*To do*.
The word "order" marks the lines to report; pull each of them from the listing.

------------------------------------------------------------

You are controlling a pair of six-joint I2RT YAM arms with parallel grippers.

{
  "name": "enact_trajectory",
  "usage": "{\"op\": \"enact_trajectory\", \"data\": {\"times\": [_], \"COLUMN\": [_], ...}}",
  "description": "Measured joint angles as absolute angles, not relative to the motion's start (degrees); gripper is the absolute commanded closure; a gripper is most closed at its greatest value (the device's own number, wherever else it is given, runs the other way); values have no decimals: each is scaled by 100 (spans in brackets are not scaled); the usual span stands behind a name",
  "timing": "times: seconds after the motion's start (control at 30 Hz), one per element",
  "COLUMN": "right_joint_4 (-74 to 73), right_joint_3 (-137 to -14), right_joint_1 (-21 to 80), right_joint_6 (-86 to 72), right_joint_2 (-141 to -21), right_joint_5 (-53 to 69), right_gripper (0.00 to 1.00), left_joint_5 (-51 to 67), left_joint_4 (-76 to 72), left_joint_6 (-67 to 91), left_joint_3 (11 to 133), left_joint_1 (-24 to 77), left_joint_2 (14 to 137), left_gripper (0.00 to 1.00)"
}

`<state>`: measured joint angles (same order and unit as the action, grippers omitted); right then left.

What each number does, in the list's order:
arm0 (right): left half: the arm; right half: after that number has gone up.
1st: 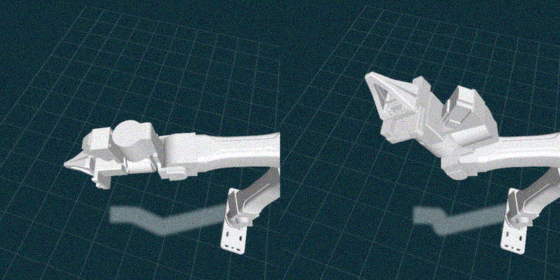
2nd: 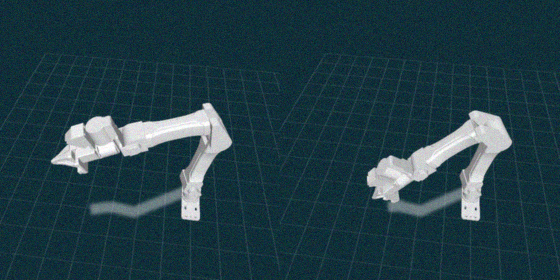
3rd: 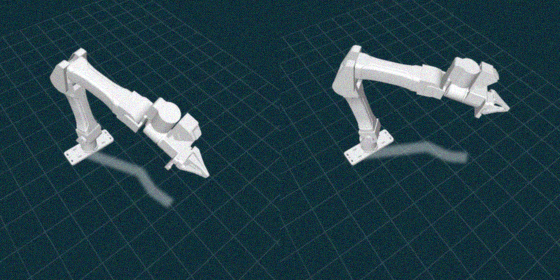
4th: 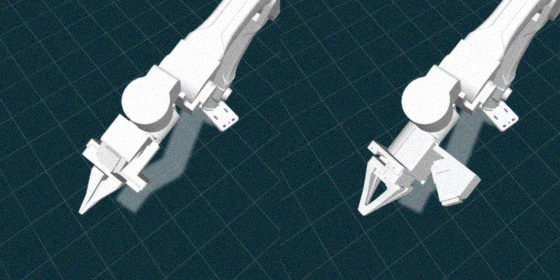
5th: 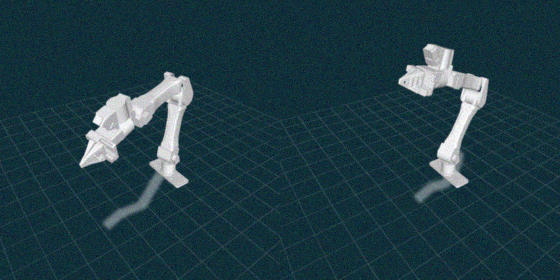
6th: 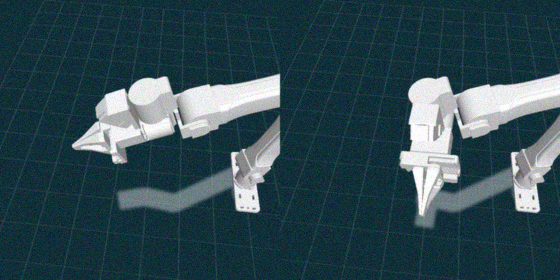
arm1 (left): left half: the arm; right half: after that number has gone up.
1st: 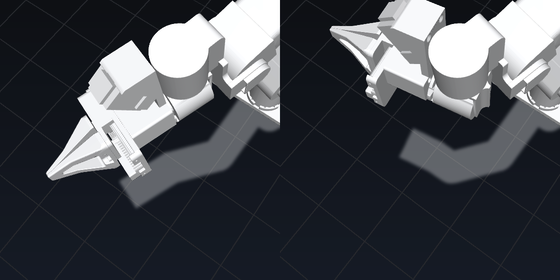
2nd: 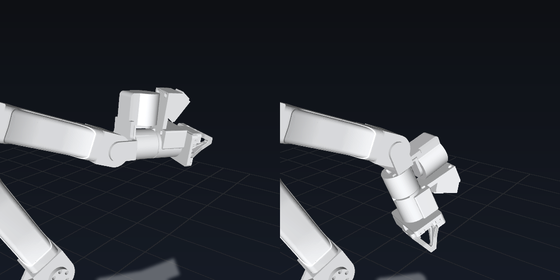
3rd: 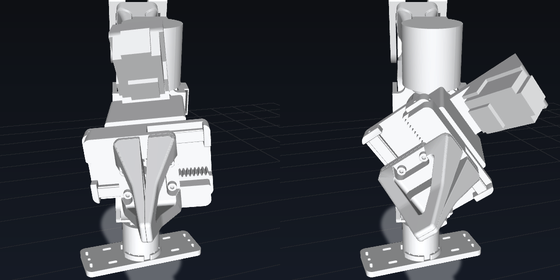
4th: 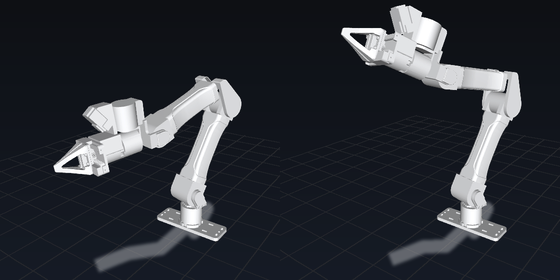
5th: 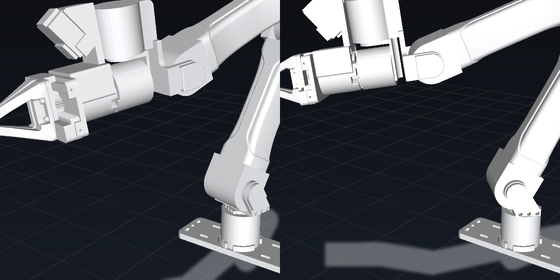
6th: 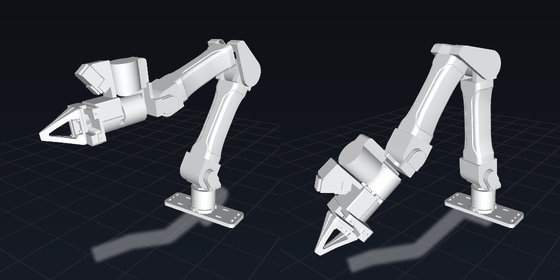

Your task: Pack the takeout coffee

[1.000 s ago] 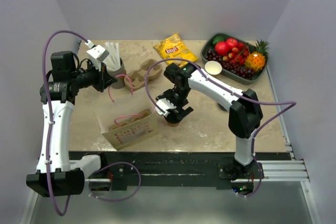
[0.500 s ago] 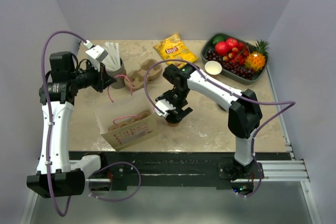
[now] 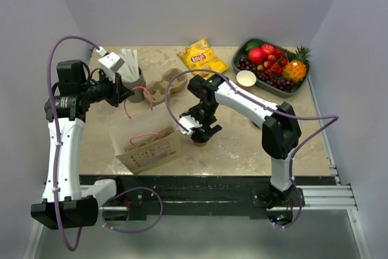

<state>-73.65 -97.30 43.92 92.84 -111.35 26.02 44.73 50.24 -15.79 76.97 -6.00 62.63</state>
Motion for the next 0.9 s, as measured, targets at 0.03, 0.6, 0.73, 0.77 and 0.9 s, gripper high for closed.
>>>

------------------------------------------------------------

*Solution to this task*.
`<state>`: measured joint angles (same order and unit as the action, grippers omitted); right then left.
What each number does, in the list's order:

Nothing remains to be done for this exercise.